This year, organisations have weathered the regulatory uncertainties following the Brexit vote. In order to maintain business productivity and security during such times, enterprises – while waiting for clarification on which of the EU laws alongside GDPR will continue to be enforced once Brexit takes place – are increasingly turning to integrated governance, risk and compliance (GRC) programmes.
Over the next year, as more enterprises revolutionise their current GRC processes with integrated, cloud-first GRC software to ensure an entirely compliant organisation, we’re going to see the market and GRC programmes continue to evolve in a number of ways.
GRC becomes simpler and more pervasive
Organisations are increasingly realising that for GRC to be truly pervasive, the processes and tools that support it need to be as simple and intuitive as possible. It’s already happening with new generations of GRC software that create more personalised and responsive experiences than ever, and cloud-based GRC deployments that are faster and more efficient. Developers and partners are collaborating to build more GRC apps that can cover the whole spectrum of requirements, including IT risk management, third-party management, and even regulatory change management. All of it brings us closer to achieving pervasive GRC.
Fewer workflows, more intelligence
GRC is no longer just about checklists, apps, capabilities, or workflows. It’s about building a true system of intelligence that leverages technologies such as natural language processing and artificial intelligence to glean critical risk insights from massive volumes of data. Imagine being able to automatically cluster thousands of suppliers into different groups based on specific variables, and then within each cluster, determine the outliers such as the highest risk suppliers, enabling organisations to take action proactively. That’s where GRC is headed, building intelligence not only for GRC practitioners but for executives, CEOs, and boardrooms. Just as enterprise resource planning (ERP) became the backbone of the system of transactions, and customer relationship management (CRM) built the foundations for customer engagement, GRC will become the building blocks for the system of intelligence.
GRC extends beyond the four walls of the organisation
As companies strive to grow leaner and more focused on their core competencies, they are outsourcing more of their business functions to suppliers, vendors, and partners. But with these third parties come a plethora of GRC issues. How can organisations manage a global ecosystem of suppliers? Can enterprises mitigate vendor risks before they impact the business? These are questions that GRC professionals are being called to answer. Today, when organisations think about audits, they must think about auditing their vendors as well. When managing risks or compliance, risk issues and regulations in their supply chains should be managed as well. The days of GRC residing exclusively within the four walls of the organisation are over.
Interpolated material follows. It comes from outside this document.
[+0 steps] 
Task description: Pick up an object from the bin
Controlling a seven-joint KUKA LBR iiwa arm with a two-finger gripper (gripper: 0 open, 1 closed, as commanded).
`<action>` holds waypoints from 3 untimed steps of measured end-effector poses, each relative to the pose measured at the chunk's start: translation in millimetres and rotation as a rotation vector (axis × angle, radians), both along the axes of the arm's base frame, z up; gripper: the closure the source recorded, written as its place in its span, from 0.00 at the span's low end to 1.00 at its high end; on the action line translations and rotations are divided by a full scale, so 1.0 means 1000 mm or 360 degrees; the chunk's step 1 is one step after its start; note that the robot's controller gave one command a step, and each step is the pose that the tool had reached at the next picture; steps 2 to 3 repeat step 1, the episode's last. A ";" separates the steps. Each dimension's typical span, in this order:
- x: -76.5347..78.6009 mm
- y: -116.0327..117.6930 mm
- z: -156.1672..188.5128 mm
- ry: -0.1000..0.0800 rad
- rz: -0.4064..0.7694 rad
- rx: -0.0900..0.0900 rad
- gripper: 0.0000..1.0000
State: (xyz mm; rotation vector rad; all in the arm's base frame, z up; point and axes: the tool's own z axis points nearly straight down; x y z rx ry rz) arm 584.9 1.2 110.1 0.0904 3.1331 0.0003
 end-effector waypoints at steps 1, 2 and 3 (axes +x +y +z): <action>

A greater understanding of the value and power of the cloud
The cloud will continue to change the economics of software across the board, including GRC. Indeed, next-generation of GRC cloud infrastructure are already being built around the latest technologies such as VMware and Docker, as well as Amazon’s AWS and the Google Cloud. The GRC cloud will go beyond a traditional multi-tenant architecture in which data is co-mingled, and instead adopt a multi-instance approach. Meaning that customers will be able to fire up various GRC app instances in near real time, whether it’s an internal audit management app, an enterprise risk management app, or a third-party management app. More and more customers are deploying their GRC apps on the cloud, and companies are likely to follow suit as they focus on lowering costs and accelerating deployments.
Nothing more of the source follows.